If we run out of servers:
if there are at least shares-of-happiness of any one version, we’re happy, so return. (the close() might still get an error)
not happy, need to reinforce something, goto RECOVERY
read all shares, count the versions, identify the recoverable ones, discard the unrecoverable ones.
sort versions: locate max(seqnums), put all versions with that seqnum in the list, sort by number of outstanding shares. Then put our own version. (TODO: put versions with seqnum <max but >us ahead of us?).
for each version:
attempt to recover that version
if not possible, remove it from the list, go to next one
if recovered, start at beginning of peer list, push that version, continue until N shares are placed
if pushing our own version, bump up the seqnum to one higher than the max seqnum we saw
if we run out of servers:
schedule retry and exponential backoff to repeat RECOVERY
admit defeat after some period? presumeably the client will be shut down eventually, maybe keep trying (once per hour?) until then.
Medium Distributed Mutable Files
These are just like the SDMF case, but:
We actually take advantage of the Merkle hash tree over the blocks, by reading a single segment of data at a time (and its necessary hashes), to reduce the read-time alacrity.
We allow arbitrary writes to any range of the file.
We add more code to first read each segment that a write must modify. This looks exactly like the way a normal filesystem uses a block device, or how a CPU must perform a cache-line fill before modifying a single word.
We might implement some sort of copy-based atomic update server call, to allow multiple writev() calls to appear atomic to any readers.
MDMF slots provide fairly efficient in-place edits of very large files (a few GB). Appending data is also fairly efficient.
Large Distributed Mutable Files
LDMF slots (not implemented) would use a fundamentally different way to store the file, inspired by Mercurial’s “revlog” format. This would enable very efficient insert/remove/replace editing of arbitrary spans. Multiple versions of the file can be retained, in a revision graph that can have multiple heads. Each revision can be referenced by a cryptographic identifier. There are two forms of the URI, one that means “most recent version”, and a longer one that points to a specific revision.
Metadata can be attached to the revisions, like timestamps, to enable rolling back an entire tree to a specific point in history.
LDMF1 provides deltas but tries to avoid dealing with multiple heads.

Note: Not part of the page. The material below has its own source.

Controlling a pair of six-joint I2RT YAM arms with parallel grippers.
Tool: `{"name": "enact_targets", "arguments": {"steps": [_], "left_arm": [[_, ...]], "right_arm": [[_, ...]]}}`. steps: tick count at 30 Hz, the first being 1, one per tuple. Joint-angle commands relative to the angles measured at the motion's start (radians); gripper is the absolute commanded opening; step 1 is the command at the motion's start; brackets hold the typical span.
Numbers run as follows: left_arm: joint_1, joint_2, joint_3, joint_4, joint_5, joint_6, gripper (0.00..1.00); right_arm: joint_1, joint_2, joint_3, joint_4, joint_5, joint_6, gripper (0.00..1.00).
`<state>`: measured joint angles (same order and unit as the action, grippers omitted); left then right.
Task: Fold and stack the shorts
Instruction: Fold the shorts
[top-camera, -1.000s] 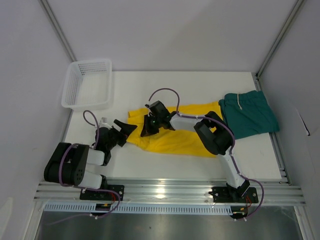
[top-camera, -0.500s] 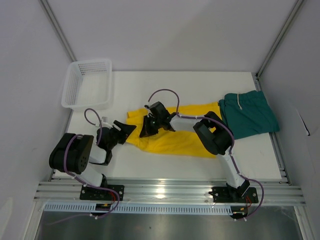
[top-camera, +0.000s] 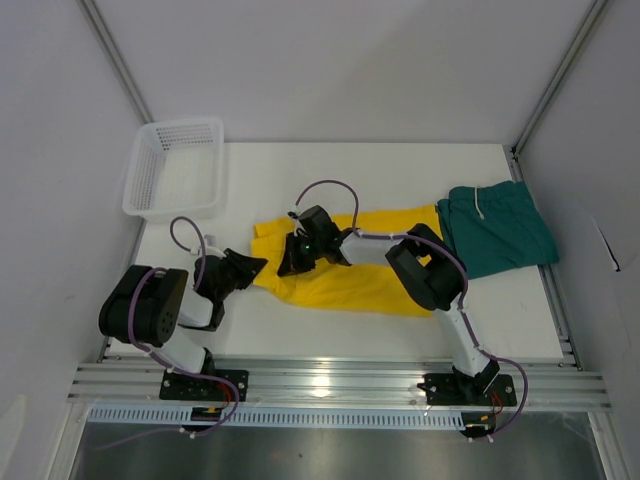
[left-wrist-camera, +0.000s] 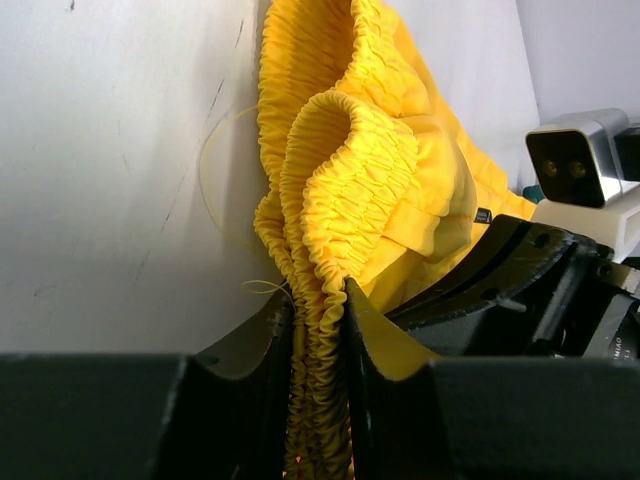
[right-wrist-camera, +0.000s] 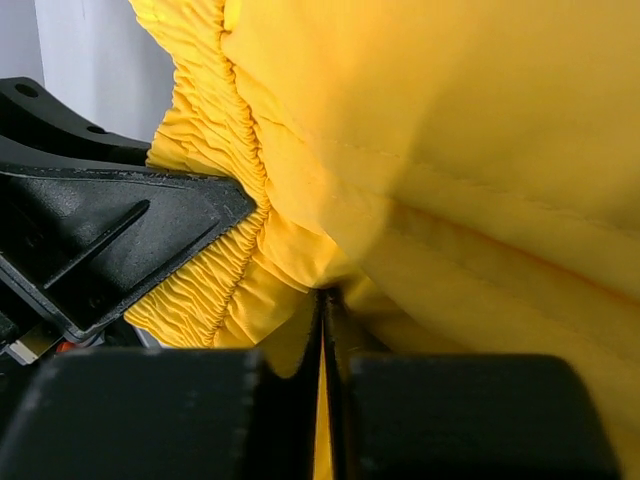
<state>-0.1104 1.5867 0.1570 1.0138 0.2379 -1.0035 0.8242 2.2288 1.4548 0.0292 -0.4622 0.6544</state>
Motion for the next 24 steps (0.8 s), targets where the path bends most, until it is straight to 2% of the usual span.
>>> {"name": "enact_targets", "arguments": {"steps": [1, 4, 7, 11, 14, 18, 22, 24], "left_arm": [[-0.012, -0.054, 0.01, -0.038, -0.025, 0.066, 0.14], [-0.014, -0.106, 0.036, -0.137, -0.049, 0.1, 0.05], [-0.014, -0.206, 0.074, -0.323, -0.101, 0.14, 0.01], [-0.018, -0.356, 0.145, -0.637, -0.216, 0.209, 0.0], [-0.02, -0.399, 0.202, -0.74, -0.247, 0.232, 0.0], [-0.02, -0.441, 0.274, -0.913, -0.304, 0.279, 0.0], [-0.02, -0.47, 0.343, -1.0, -0.318, 0.353, 0.0], [-0.02, -0.481, 0.381, -1.041, -0.324, 0.376, 0.0]], "right_arm": [[0.039, -0.007, -0.042, -0.075, 0.002, -0.018, 0.1], [0.024, -0.066, -0.037, -0.11, 0.051, -0.027, 0.22], [0.007, -0.138, -0.042, -0.156, 0.111, -0.035, 0.29], [-0.026, -0.239, -0.085, -0.209, 0.189, -0.058, 0.37], [-0.045, -0.3, -0.112, -0.238, 0.235, -0.078, 0.4], [-0.057, -0.339, -0.125, -0.294, 0.299, -0.104, 0.5], [-0.079, -0.344, -0.152, -0.292, 0.257, -0.102, 0.5], [-0.095, -0.325, -0.155, -0.281, 0.163, -0.095, 0.44]]}}
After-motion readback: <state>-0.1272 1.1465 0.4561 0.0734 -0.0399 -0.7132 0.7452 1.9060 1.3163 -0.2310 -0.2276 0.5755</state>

LDMF2 provides explicit support for revision identifiers and branching.
improve allocate-and-write or get-writer-buckets API to allow one-call (or maybe two-call) updates. The challenge is in figuring out which shares are on which machines. First cut will have lots of round trips.
(eventually) define behavior when seqnum wraps. At the very least make sure it can’t cause a security problem. “the slot is worn out” is acceptable.

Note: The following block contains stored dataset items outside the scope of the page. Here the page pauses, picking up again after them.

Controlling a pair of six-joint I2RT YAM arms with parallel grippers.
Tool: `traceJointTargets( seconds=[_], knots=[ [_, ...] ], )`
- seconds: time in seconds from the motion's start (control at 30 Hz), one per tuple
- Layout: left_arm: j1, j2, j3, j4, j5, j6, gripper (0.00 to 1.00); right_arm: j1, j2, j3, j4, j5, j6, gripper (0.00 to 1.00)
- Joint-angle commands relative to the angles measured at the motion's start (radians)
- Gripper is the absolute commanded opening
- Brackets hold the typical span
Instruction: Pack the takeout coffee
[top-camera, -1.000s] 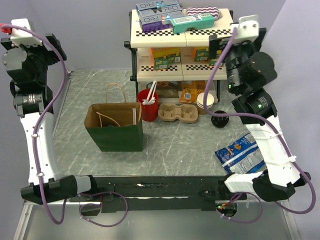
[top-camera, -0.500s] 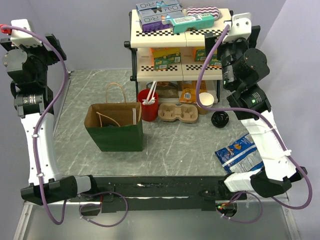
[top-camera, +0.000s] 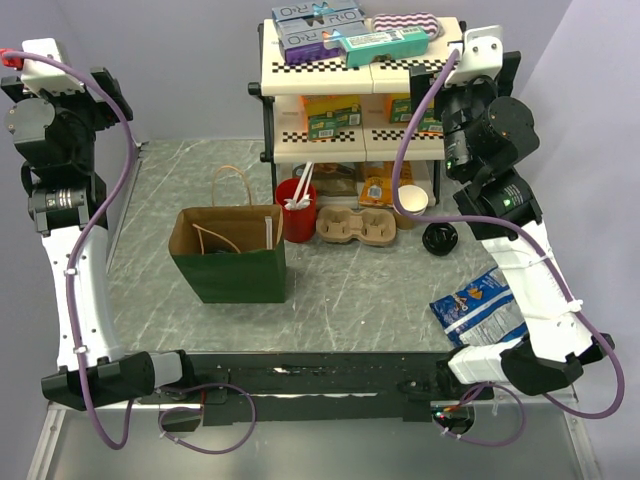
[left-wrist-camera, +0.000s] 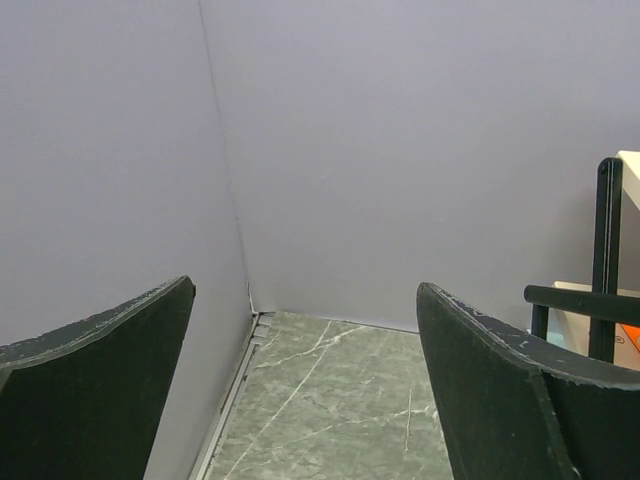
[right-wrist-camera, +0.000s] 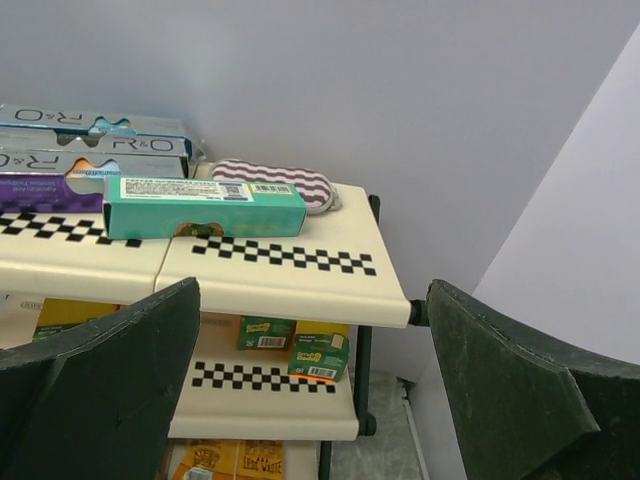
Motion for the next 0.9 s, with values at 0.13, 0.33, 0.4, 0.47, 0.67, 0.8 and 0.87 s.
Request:
traceJointTargets(
  seconds=[0.13,0.33,0.4,0.47,0.67,0.8,0.87],
  knots=[
    [-0.002,-0.102,-0.864,0.413,0.134,-0.279,0.99,0.035,0.243,-0.364,0.064,0.195,-0.011,1.0],
    [-0.005,0.04,-0.777,0.542,0.089,-0.407,0.99,0.033,0.219,-0.347,0.062,0.074,-0.07,1.0],
    [-0.005,0.047,-0.737,0.526,0.106,-0.366,0.99,0.033,0.214,-0.301,0.018,0.028,-0.013,1.0],
    [-0.005,0.057,-0.718,0.525,0.089,-0.336,1.0,0.033,0.22,-0.279,0.027,0.033,0.015,1.0],
    [-0.005,0.101,-0.654,0.536,0.12,-0.364,0.99,0.033,0.258,-0.192,0.036,0.07,0.041,1.0],
    [-0.005,0.104,-0.645,0.543,0.111,-0.381,0.99,0.033,0.251,-0.183,0.036,0.077,0.044,1.0],
    [-0.005,0.103,-0.649,0.546,0.109,-0.376,1.0,0.035,0.245,-0.175,0.039,0.082,0.046,1.0]
  ],
)
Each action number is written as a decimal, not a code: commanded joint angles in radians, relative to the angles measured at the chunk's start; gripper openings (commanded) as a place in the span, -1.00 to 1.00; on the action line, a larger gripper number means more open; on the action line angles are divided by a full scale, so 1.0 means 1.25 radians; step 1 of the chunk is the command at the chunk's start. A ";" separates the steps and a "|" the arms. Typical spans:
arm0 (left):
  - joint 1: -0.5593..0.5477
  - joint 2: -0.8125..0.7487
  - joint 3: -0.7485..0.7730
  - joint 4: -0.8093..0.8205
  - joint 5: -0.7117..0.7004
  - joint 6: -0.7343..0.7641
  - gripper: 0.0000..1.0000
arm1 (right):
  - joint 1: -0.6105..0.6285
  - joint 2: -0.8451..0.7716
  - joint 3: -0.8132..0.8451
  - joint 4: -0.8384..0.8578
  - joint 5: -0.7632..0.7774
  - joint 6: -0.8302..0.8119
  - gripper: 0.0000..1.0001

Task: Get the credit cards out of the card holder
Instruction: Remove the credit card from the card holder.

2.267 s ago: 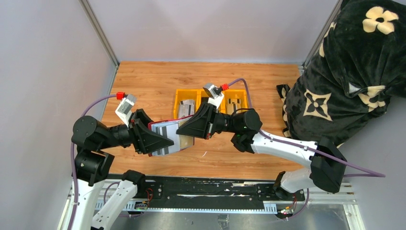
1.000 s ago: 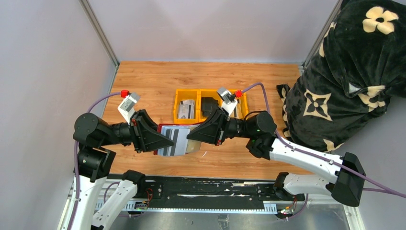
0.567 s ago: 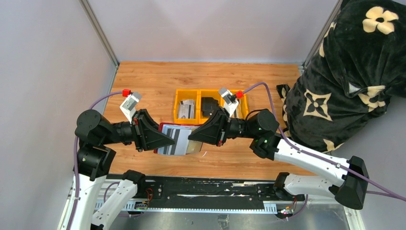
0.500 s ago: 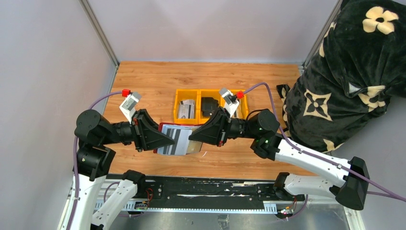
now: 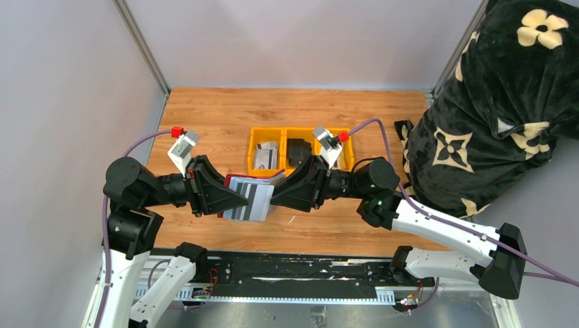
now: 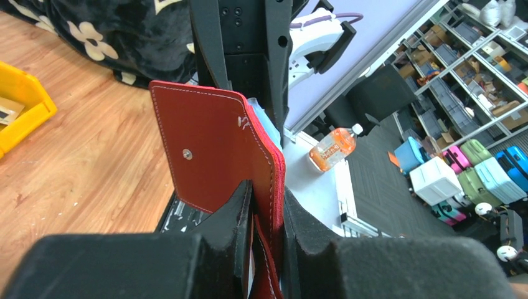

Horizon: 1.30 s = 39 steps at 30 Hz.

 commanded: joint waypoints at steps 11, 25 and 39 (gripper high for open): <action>-0.004 -0.007 0.036 0.045 0.001 -0.024 -1.00 | 0.016 0.093 -0.004 0.231 -0.008 0.123 -0.52; -0.004 -0.001 0.051 0.050 0.003 -0.030 -1.00 | 0.000 -0.029 -0.056 0.123 0.013 0.061 -1.00; -0.004 -0.003 0.061 0.031 -0.018 -0.006 -1.00 | -0.005 -0.062 -0.041 0.018 -0.004 0.014 -1.00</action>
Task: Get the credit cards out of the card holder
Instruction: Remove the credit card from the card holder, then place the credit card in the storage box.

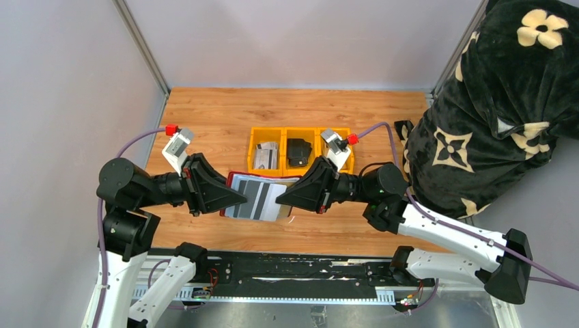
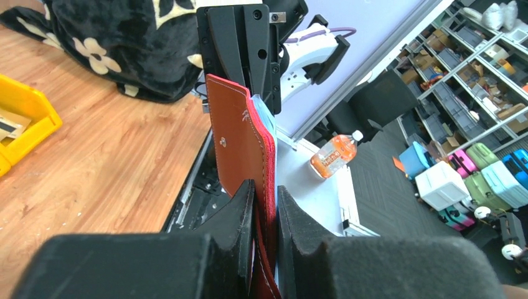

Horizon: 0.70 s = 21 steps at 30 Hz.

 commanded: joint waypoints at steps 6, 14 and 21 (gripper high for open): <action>-0.003 -0.015 0.038 -0.006 -0.011 0.044 -1.00 | -0.022 -0.052 0.012 -0.109 -0.020 -0.043 -1.00; -0.003 -0.035 0.097 -0.182 -0.180 0.267 -1.00 | -0.136 -0.146 0.070 -0.429 0.006 -0.128 -1.00; -0.003 -0.065 0.114 -0.228 -0.265 0.365 -1.00 | -0.219 -0.181 0.161 -0.690 0.047 -0.257 -1.00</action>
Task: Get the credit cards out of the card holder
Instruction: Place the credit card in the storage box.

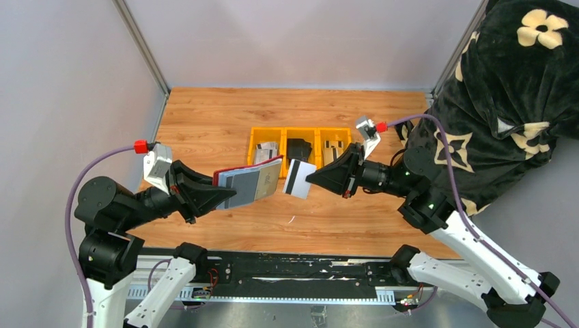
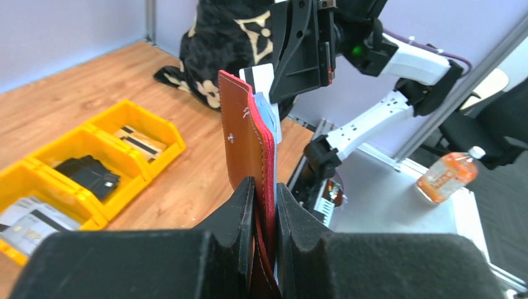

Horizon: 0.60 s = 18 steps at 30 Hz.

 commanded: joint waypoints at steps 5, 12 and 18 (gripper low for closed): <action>-0.003 -0.013 0.025 -0.047 -0.051 0.104 -1.00 | -0.136 0.022 0.138 -0.381 0.085 -0.208 -1.00; -0.003 -0.002 0.026 -0.052 -0.035 0.102 -1.00 | -0.249 0.212 0.223 -0.575 0.258 -0.312 -1.00; -0.002 0.010 0.023 -0.066 0.008 0.090 -1.00 | -0.332 0.393 0.275 -0.576 0.312 -0.343 -1.00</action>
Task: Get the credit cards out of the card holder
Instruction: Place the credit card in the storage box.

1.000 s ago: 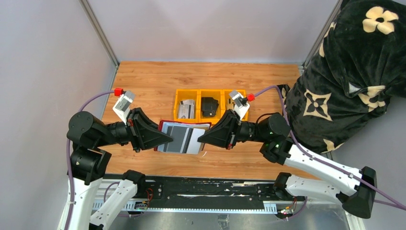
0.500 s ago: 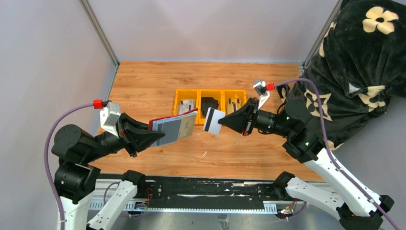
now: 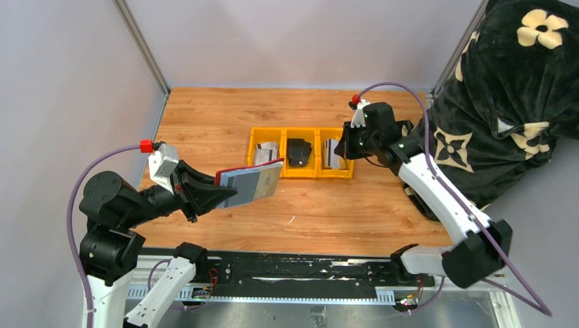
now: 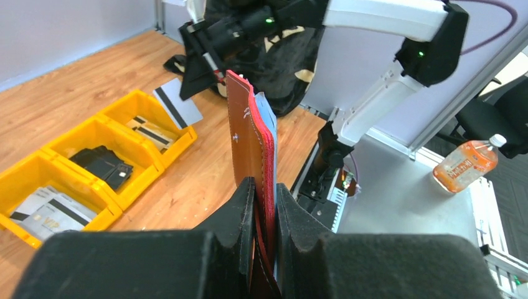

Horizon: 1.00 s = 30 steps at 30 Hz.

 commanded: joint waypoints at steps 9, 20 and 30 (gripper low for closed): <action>-0.003 0.014 0.005 0.001 0.058 -0.014 -1.00 | 0.004 0.312 0.169 0.144 -0.223 0.092 -1.00; -0.003 0.025 0.005 0.017 0.076 -0.032 -1.00 | 0.112 0.690 0.471 0.139 -0.245 0.145 -1.00; -0.003 0.029 0.018 0.017 0.077 -0.025 -1.00 | 0.147 0.843 0.594 0.143 -0.192 0.182 -1.00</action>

(eventually) define share-migration lease update protocol. Including the nodeid who accepted the lease is useful, we can use the same protocol as we do for updating the write enabler. However we need to know which lease to update.. maybe send back a list of all old nodeids that we find, then try all of them when we accept the update?

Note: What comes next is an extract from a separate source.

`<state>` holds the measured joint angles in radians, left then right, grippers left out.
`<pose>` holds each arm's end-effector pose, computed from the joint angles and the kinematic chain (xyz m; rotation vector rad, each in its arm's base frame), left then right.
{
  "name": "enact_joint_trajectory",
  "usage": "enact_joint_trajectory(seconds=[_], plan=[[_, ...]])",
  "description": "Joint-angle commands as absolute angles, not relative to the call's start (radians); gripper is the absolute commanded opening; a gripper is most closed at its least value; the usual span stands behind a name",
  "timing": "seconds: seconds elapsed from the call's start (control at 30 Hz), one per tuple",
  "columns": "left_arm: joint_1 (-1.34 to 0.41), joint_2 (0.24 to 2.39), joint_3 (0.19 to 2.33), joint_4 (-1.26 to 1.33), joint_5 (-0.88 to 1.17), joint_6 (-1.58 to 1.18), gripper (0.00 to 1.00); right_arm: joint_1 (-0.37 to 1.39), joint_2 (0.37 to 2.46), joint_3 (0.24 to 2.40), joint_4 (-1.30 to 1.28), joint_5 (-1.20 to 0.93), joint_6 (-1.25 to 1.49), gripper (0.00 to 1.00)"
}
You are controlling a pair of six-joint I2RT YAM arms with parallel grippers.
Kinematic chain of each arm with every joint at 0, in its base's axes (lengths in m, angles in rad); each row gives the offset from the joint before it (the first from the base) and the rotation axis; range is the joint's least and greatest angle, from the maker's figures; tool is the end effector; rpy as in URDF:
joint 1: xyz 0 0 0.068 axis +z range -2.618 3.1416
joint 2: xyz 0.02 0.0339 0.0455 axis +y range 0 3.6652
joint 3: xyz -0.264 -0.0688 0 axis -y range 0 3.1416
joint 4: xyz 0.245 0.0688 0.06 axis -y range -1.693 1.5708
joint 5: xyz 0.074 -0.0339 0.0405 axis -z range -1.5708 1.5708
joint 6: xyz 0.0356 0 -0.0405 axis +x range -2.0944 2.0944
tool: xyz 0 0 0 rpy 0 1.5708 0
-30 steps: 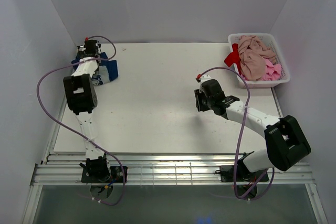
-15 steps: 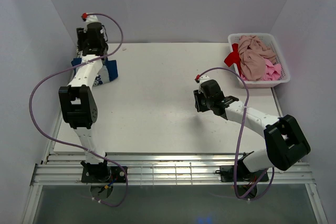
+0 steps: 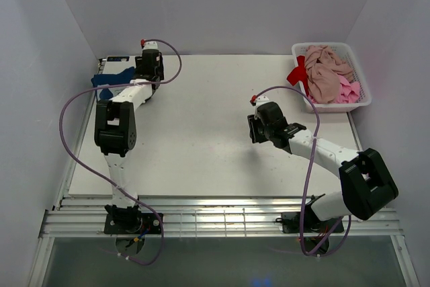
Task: Fold and stack the t-shirts
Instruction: Put the neatly folded tshirt into the corner of the board with the left arm
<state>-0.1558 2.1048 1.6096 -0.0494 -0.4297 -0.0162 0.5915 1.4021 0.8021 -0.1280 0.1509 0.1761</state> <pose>0.4858 -0.0613 0.2220 -0.1092 2.0768 0.3489 0.2464 0.1591 0.2123 -0.3976 2.2643 0.2246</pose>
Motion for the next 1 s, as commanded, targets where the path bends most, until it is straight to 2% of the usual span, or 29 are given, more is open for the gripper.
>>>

- We now do this in a specially-formatted IndexError exception:
“UNABLE to renew non-existent lease. I have leases accepted by ” + “nodeids: ‘12345’,’abcde’,’44221’ .”
confirm that a repairer can regenerate shares without the private key. Hmm, without the write-enabler they won’t be able to write those shares to the servers.. although they could add immutable new shares to new servers.